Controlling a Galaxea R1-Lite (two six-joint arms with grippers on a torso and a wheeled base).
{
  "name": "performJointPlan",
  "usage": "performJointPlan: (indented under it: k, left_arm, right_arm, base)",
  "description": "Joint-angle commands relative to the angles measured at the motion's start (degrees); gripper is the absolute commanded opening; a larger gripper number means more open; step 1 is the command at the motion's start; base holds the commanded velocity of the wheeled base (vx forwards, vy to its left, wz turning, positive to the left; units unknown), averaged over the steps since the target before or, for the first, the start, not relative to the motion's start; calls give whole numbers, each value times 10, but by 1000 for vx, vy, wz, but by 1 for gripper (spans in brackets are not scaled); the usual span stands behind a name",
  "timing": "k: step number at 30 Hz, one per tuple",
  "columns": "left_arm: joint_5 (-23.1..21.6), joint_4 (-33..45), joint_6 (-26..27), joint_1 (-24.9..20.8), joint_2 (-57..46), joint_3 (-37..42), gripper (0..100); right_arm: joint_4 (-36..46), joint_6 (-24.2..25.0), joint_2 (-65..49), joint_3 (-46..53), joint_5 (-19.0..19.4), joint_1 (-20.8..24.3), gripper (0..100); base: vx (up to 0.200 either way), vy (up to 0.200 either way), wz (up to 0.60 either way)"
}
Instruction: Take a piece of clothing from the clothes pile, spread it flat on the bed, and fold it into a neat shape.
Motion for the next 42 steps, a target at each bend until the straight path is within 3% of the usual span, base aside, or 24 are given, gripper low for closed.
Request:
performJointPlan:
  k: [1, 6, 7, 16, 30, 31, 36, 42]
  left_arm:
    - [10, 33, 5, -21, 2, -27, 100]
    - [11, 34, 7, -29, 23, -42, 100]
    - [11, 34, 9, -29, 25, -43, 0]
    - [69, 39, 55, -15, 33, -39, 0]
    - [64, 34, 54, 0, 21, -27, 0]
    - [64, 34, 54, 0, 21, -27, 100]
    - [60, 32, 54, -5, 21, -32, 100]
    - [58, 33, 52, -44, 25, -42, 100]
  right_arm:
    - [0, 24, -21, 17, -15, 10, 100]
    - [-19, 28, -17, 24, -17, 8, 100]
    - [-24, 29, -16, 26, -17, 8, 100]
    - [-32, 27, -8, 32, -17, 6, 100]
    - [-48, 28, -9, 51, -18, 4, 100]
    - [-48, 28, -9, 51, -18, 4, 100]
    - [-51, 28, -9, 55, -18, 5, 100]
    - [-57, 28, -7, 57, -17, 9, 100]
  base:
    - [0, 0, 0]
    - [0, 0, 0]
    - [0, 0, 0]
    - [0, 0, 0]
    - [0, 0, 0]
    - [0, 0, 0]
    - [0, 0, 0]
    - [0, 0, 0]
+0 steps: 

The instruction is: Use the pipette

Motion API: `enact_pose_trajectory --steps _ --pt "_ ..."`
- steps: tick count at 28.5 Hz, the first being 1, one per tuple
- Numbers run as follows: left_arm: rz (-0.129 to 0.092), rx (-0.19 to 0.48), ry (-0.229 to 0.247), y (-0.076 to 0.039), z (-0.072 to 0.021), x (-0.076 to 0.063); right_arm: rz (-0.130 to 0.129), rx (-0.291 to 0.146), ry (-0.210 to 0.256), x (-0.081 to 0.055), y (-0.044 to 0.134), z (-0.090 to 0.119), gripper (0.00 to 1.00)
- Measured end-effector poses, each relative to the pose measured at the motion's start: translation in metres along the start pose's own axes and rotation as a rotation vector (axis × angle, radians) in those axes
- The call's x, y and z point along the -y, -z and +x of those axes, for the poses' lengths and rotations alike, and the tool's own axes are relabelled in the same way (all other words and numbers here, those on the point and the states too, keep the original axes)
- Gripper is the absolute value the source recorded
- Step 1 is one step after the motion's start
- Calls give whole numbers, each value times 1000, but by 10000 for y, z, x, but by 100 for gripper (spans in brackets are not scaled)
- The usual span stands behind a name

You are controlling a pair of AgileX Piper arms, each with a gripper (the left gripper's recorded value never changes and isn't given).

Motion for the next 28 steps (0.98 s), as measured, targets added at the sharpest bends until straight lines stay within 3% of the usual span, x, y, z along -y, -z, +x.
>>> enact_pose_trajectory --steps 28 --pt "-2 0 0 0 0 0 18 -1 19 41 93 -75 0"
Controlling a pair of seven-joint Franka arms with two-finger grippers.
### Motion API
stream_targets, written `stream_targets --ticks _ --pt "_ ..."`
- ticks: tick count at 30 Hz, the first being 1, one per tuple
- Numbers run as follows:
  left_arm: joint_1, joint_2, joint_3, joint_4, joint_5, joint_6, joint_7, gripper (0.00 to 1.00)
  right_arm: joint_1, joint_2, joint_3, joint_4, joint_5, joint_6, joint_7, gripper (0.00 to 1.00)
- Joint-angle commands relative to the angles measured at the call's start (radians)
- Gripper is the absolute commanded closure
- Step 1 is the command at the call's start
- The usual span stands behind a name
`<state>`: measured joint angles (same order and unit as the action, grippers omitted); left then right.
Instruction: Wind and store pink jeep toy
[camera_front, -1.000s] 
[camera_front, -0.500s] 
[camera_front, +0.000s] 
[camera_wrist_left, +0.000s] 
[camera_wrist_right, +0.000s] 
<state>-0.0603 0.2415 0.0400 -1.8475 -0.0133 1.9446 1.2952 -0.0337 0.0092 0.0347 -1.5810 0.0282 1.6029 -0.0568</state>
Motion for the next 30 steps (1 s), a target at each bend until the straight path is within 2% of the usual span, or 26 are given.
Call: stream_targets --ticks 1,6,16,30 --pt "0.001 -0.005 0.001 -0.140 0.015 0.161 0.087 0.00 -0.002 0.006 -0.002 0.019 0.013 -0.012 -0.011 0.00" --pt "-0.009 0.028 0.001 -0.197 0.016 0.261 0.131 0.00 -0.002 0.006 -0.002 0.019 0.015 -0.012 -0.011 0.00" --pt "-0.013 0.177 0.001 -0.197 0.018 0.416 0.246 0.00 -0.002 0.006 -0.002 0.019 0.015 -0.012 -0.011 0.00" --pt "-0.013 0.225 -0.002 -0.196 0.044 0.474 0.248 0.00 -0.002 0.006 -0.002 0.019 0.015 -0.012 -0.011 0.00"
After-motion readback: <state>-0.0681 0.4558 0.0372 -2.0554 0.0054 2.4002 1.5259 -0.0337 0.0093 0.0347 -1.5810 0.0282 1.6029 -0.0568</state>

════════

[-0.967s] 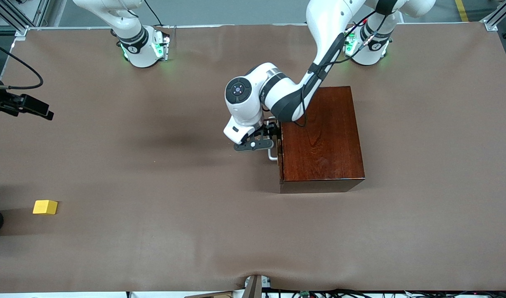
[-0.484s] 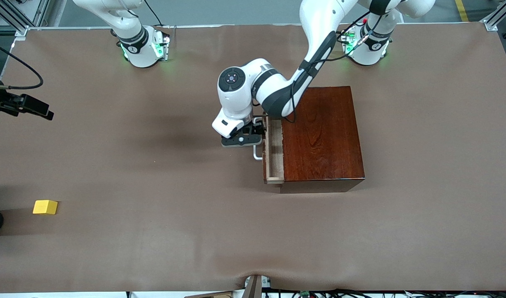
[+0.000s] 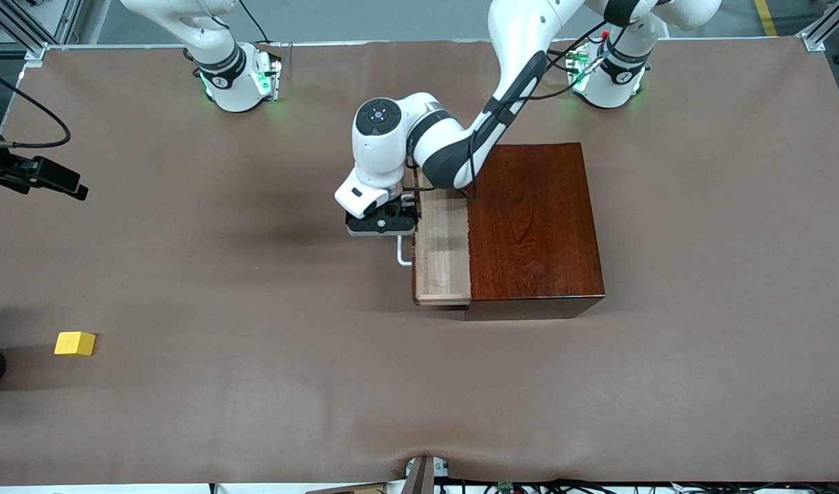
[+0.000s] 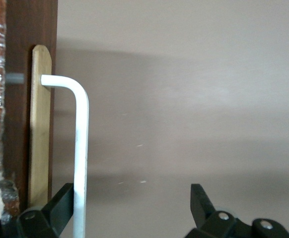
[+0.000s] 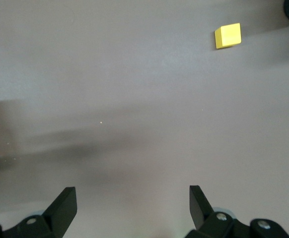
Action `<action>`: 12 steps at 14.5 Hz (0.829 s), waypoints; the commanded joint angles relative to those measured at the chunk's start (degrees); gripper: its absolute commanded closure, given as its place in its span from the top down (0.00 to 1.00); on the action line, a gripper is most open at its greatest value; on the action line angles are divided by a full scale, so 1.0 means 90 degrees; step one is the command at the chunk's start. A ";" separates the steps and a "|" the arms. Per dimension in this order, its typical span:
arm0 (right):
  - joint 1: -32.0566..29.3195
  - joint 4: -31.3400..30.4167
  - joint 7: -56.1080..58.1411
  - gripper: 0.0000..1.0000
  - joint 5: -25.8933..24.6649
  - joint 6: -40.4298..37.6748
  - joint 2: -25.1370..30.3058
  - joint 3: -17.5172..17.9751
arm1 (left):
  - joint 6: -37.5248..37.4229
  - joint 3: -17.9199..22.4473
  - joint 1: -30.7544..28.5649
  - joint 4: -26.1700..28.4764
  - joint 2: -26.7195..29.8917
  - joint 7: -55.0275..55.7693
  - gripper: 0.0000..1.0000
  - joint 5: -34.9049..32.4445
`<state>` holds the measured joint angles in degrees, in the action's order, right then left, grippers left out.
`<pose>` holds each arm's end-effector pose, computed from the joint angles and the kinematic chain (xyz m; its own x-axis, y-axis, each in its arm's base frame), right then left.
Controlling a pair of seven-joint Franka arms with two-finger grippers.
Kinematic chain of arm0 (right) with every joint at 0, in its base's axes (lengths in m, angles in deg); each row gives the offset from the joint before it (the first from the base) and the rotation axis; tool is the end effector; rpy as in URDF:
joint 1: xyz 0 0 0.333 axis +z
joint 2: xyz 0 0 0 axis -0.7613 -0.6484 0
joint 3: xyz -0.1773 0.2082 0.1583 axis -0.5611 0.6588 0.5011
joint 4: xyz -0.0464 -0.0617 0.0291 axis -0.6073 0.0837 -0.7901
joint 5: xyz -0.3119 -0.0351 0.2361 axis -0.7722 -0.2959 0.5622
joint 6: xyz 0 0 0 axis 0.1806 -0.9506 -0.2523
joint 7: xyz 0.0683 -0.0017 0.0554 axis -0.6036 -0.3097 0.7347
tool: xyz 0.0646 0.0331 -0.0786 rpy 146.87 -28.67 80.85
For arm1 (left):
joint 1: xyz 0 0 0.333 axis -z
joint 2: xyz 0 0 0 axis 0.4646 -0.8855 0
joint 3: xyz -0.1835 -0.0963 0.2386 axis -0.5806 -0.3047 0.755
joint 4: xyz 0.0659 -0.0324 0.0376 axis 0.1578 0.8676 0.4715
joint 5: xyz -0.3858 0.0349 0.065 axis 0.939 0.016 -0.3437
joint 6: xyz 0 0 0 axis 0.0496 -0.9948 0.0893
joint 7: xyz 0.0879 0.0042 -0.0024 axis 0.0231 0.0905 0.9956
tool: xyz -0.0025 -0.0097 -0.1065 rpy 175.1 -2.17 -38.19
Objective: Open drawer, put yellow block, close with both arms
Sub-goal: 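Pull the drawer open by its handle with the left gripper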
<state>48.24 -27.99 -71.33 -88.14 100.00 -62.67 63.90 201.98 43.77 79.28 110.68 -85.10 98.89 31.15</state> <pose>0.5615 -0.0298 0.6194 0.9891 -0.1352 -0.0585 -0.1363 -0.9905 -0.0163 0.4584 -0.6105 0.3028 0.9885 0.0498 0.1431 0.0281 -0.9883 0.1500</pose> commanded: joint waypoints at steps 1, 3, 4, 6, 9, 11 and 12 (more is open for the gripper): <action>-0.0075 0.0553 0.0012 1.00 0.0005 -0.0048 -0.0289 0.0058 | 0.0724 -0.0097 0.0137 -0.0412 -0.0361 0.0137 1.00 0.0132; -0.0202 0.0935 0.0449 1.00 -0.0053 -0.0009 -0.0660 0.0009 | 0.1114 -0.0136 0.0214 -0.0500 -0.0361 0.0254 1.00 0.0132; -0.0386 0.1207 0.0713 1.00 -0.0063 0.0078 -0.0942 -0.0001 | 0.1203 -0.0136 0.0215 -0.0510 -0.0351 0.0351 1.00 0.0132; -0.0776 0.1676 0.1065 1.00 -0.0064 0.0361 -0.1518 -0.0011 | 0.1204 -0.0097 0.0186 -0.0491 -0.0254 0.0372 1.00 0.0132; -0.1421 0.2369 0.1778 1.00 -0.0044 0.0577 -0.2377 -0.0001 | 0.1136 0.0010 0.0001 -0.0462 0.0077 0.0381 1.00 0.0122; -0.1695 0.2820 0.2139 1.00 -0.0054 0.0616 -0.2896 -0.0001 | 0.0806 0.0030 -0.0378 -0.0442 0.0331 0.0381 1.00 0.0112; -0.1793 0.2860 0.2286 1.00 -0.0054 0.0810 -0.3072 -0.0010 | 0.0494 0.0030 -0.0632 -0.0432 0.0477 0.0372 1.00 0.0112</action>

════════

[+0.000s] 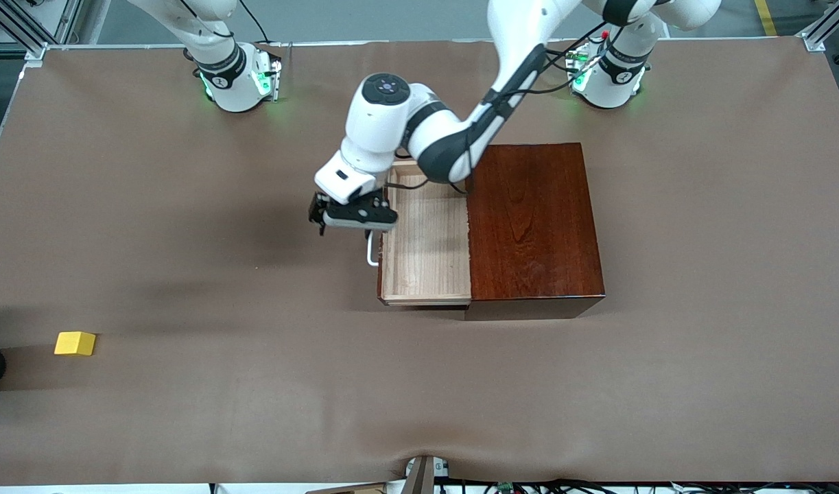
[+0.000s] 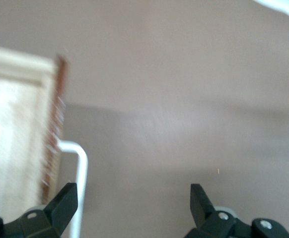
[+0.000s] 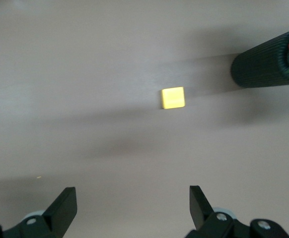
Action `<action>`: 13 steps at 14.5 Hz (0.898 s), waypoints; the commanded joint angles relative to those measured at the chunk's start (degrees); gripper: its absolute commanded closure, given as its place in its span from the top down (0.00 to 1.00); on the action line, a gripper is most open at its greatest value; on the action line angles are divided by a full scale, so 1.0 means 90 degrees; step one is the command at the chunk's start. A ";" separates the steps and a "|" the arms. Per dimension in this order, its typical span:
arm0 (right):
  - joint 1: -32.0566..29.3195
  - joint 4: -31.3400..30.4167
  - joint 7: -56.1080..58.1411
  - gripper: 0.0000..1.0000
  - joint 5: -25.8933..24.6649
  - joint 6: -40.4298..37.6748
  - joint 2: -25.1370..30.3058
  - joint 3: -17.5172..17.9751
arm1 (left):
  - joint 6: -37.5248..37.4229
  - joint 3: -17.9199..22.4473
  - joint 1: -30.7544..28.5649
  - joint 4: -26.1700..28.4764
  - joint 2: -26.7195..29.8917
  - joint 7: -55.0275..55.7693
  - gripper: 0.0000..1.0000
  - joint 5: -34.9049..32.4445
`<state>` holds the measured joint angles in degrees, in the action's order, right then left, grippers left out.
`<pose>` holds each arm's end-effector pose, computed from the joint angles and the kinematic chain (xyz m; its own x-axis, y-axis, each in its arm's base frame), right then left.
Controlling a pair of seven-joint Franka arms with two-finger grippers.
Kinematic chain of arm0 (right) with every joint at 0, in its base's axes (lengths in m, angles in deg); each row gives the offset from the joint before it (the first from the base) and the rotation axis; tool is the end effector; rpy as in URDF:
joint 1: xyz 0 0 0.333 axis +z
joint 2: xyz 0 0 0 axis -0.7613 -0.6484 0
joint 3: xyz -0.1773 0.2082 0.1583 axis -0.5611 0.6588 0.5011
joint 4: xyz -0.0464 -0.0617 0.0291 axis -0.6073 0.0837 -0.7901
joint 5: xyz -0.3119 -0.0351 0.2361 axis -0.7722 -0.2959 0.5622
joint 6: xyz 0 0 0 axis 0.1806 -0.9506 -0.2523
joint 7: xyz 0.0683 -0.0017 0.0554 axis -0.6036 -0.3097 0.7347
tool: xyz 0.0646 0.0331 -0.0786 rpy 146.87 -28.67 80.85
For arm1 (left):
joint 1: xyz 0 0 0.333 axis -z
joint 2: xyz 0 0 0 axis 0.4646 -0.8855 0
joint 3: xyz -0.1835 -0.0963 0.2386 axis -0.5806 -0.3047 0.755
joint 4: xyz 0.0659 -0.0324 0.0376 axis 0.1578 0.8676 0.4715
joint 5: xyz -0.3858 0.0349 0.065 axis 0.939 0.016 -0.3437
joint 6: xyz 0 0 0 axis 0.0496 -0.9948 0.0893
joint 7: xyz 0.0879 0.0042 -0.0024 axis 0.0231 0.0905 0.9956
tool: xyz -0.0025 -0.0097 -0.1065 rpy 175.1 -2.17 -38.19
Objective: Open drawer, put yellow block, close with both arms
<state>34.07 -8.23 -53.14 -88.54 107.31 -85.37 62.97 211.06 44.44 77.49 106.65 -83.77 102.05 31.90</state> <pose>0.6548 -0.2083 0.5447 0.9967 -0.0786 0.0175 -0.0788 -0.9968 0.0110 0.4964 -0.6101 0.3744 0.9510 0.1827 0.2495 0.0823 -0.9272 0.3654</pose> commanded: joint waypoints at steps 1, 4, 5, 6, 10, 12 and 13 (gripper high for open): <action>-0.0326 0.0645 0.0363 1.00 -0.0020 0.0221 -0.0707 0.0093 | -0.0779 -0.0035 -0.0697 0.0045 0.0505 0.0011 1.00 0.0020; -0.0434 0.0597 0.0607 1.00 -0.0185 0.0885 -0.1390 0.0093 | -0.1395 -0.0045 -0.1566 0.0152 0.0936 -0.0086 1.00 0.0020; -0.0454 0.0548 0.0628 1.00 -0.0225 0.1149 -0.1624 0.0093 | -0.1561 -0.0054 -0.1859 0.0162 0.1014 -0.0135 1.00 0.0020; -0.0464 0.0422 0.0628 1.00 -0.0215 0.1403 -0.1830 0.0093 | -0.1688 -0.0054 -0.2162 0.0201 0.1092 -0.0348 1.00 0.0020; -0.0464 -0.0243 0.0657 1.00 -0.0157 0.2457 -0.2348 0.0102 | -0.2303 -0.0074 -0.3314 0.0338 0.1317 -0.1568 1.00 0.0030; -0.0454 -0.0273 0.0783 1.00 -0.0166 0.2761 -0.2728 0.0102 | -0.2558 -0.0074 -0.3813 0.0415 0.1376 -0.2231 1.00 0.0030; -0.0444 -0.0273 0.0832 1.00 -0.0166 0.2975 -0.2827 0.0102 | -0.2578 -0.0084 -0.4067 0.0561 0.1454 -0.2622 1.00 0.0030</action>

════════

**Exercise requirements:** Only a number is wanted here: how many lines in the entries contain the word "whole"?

**Result of the exercise:** 2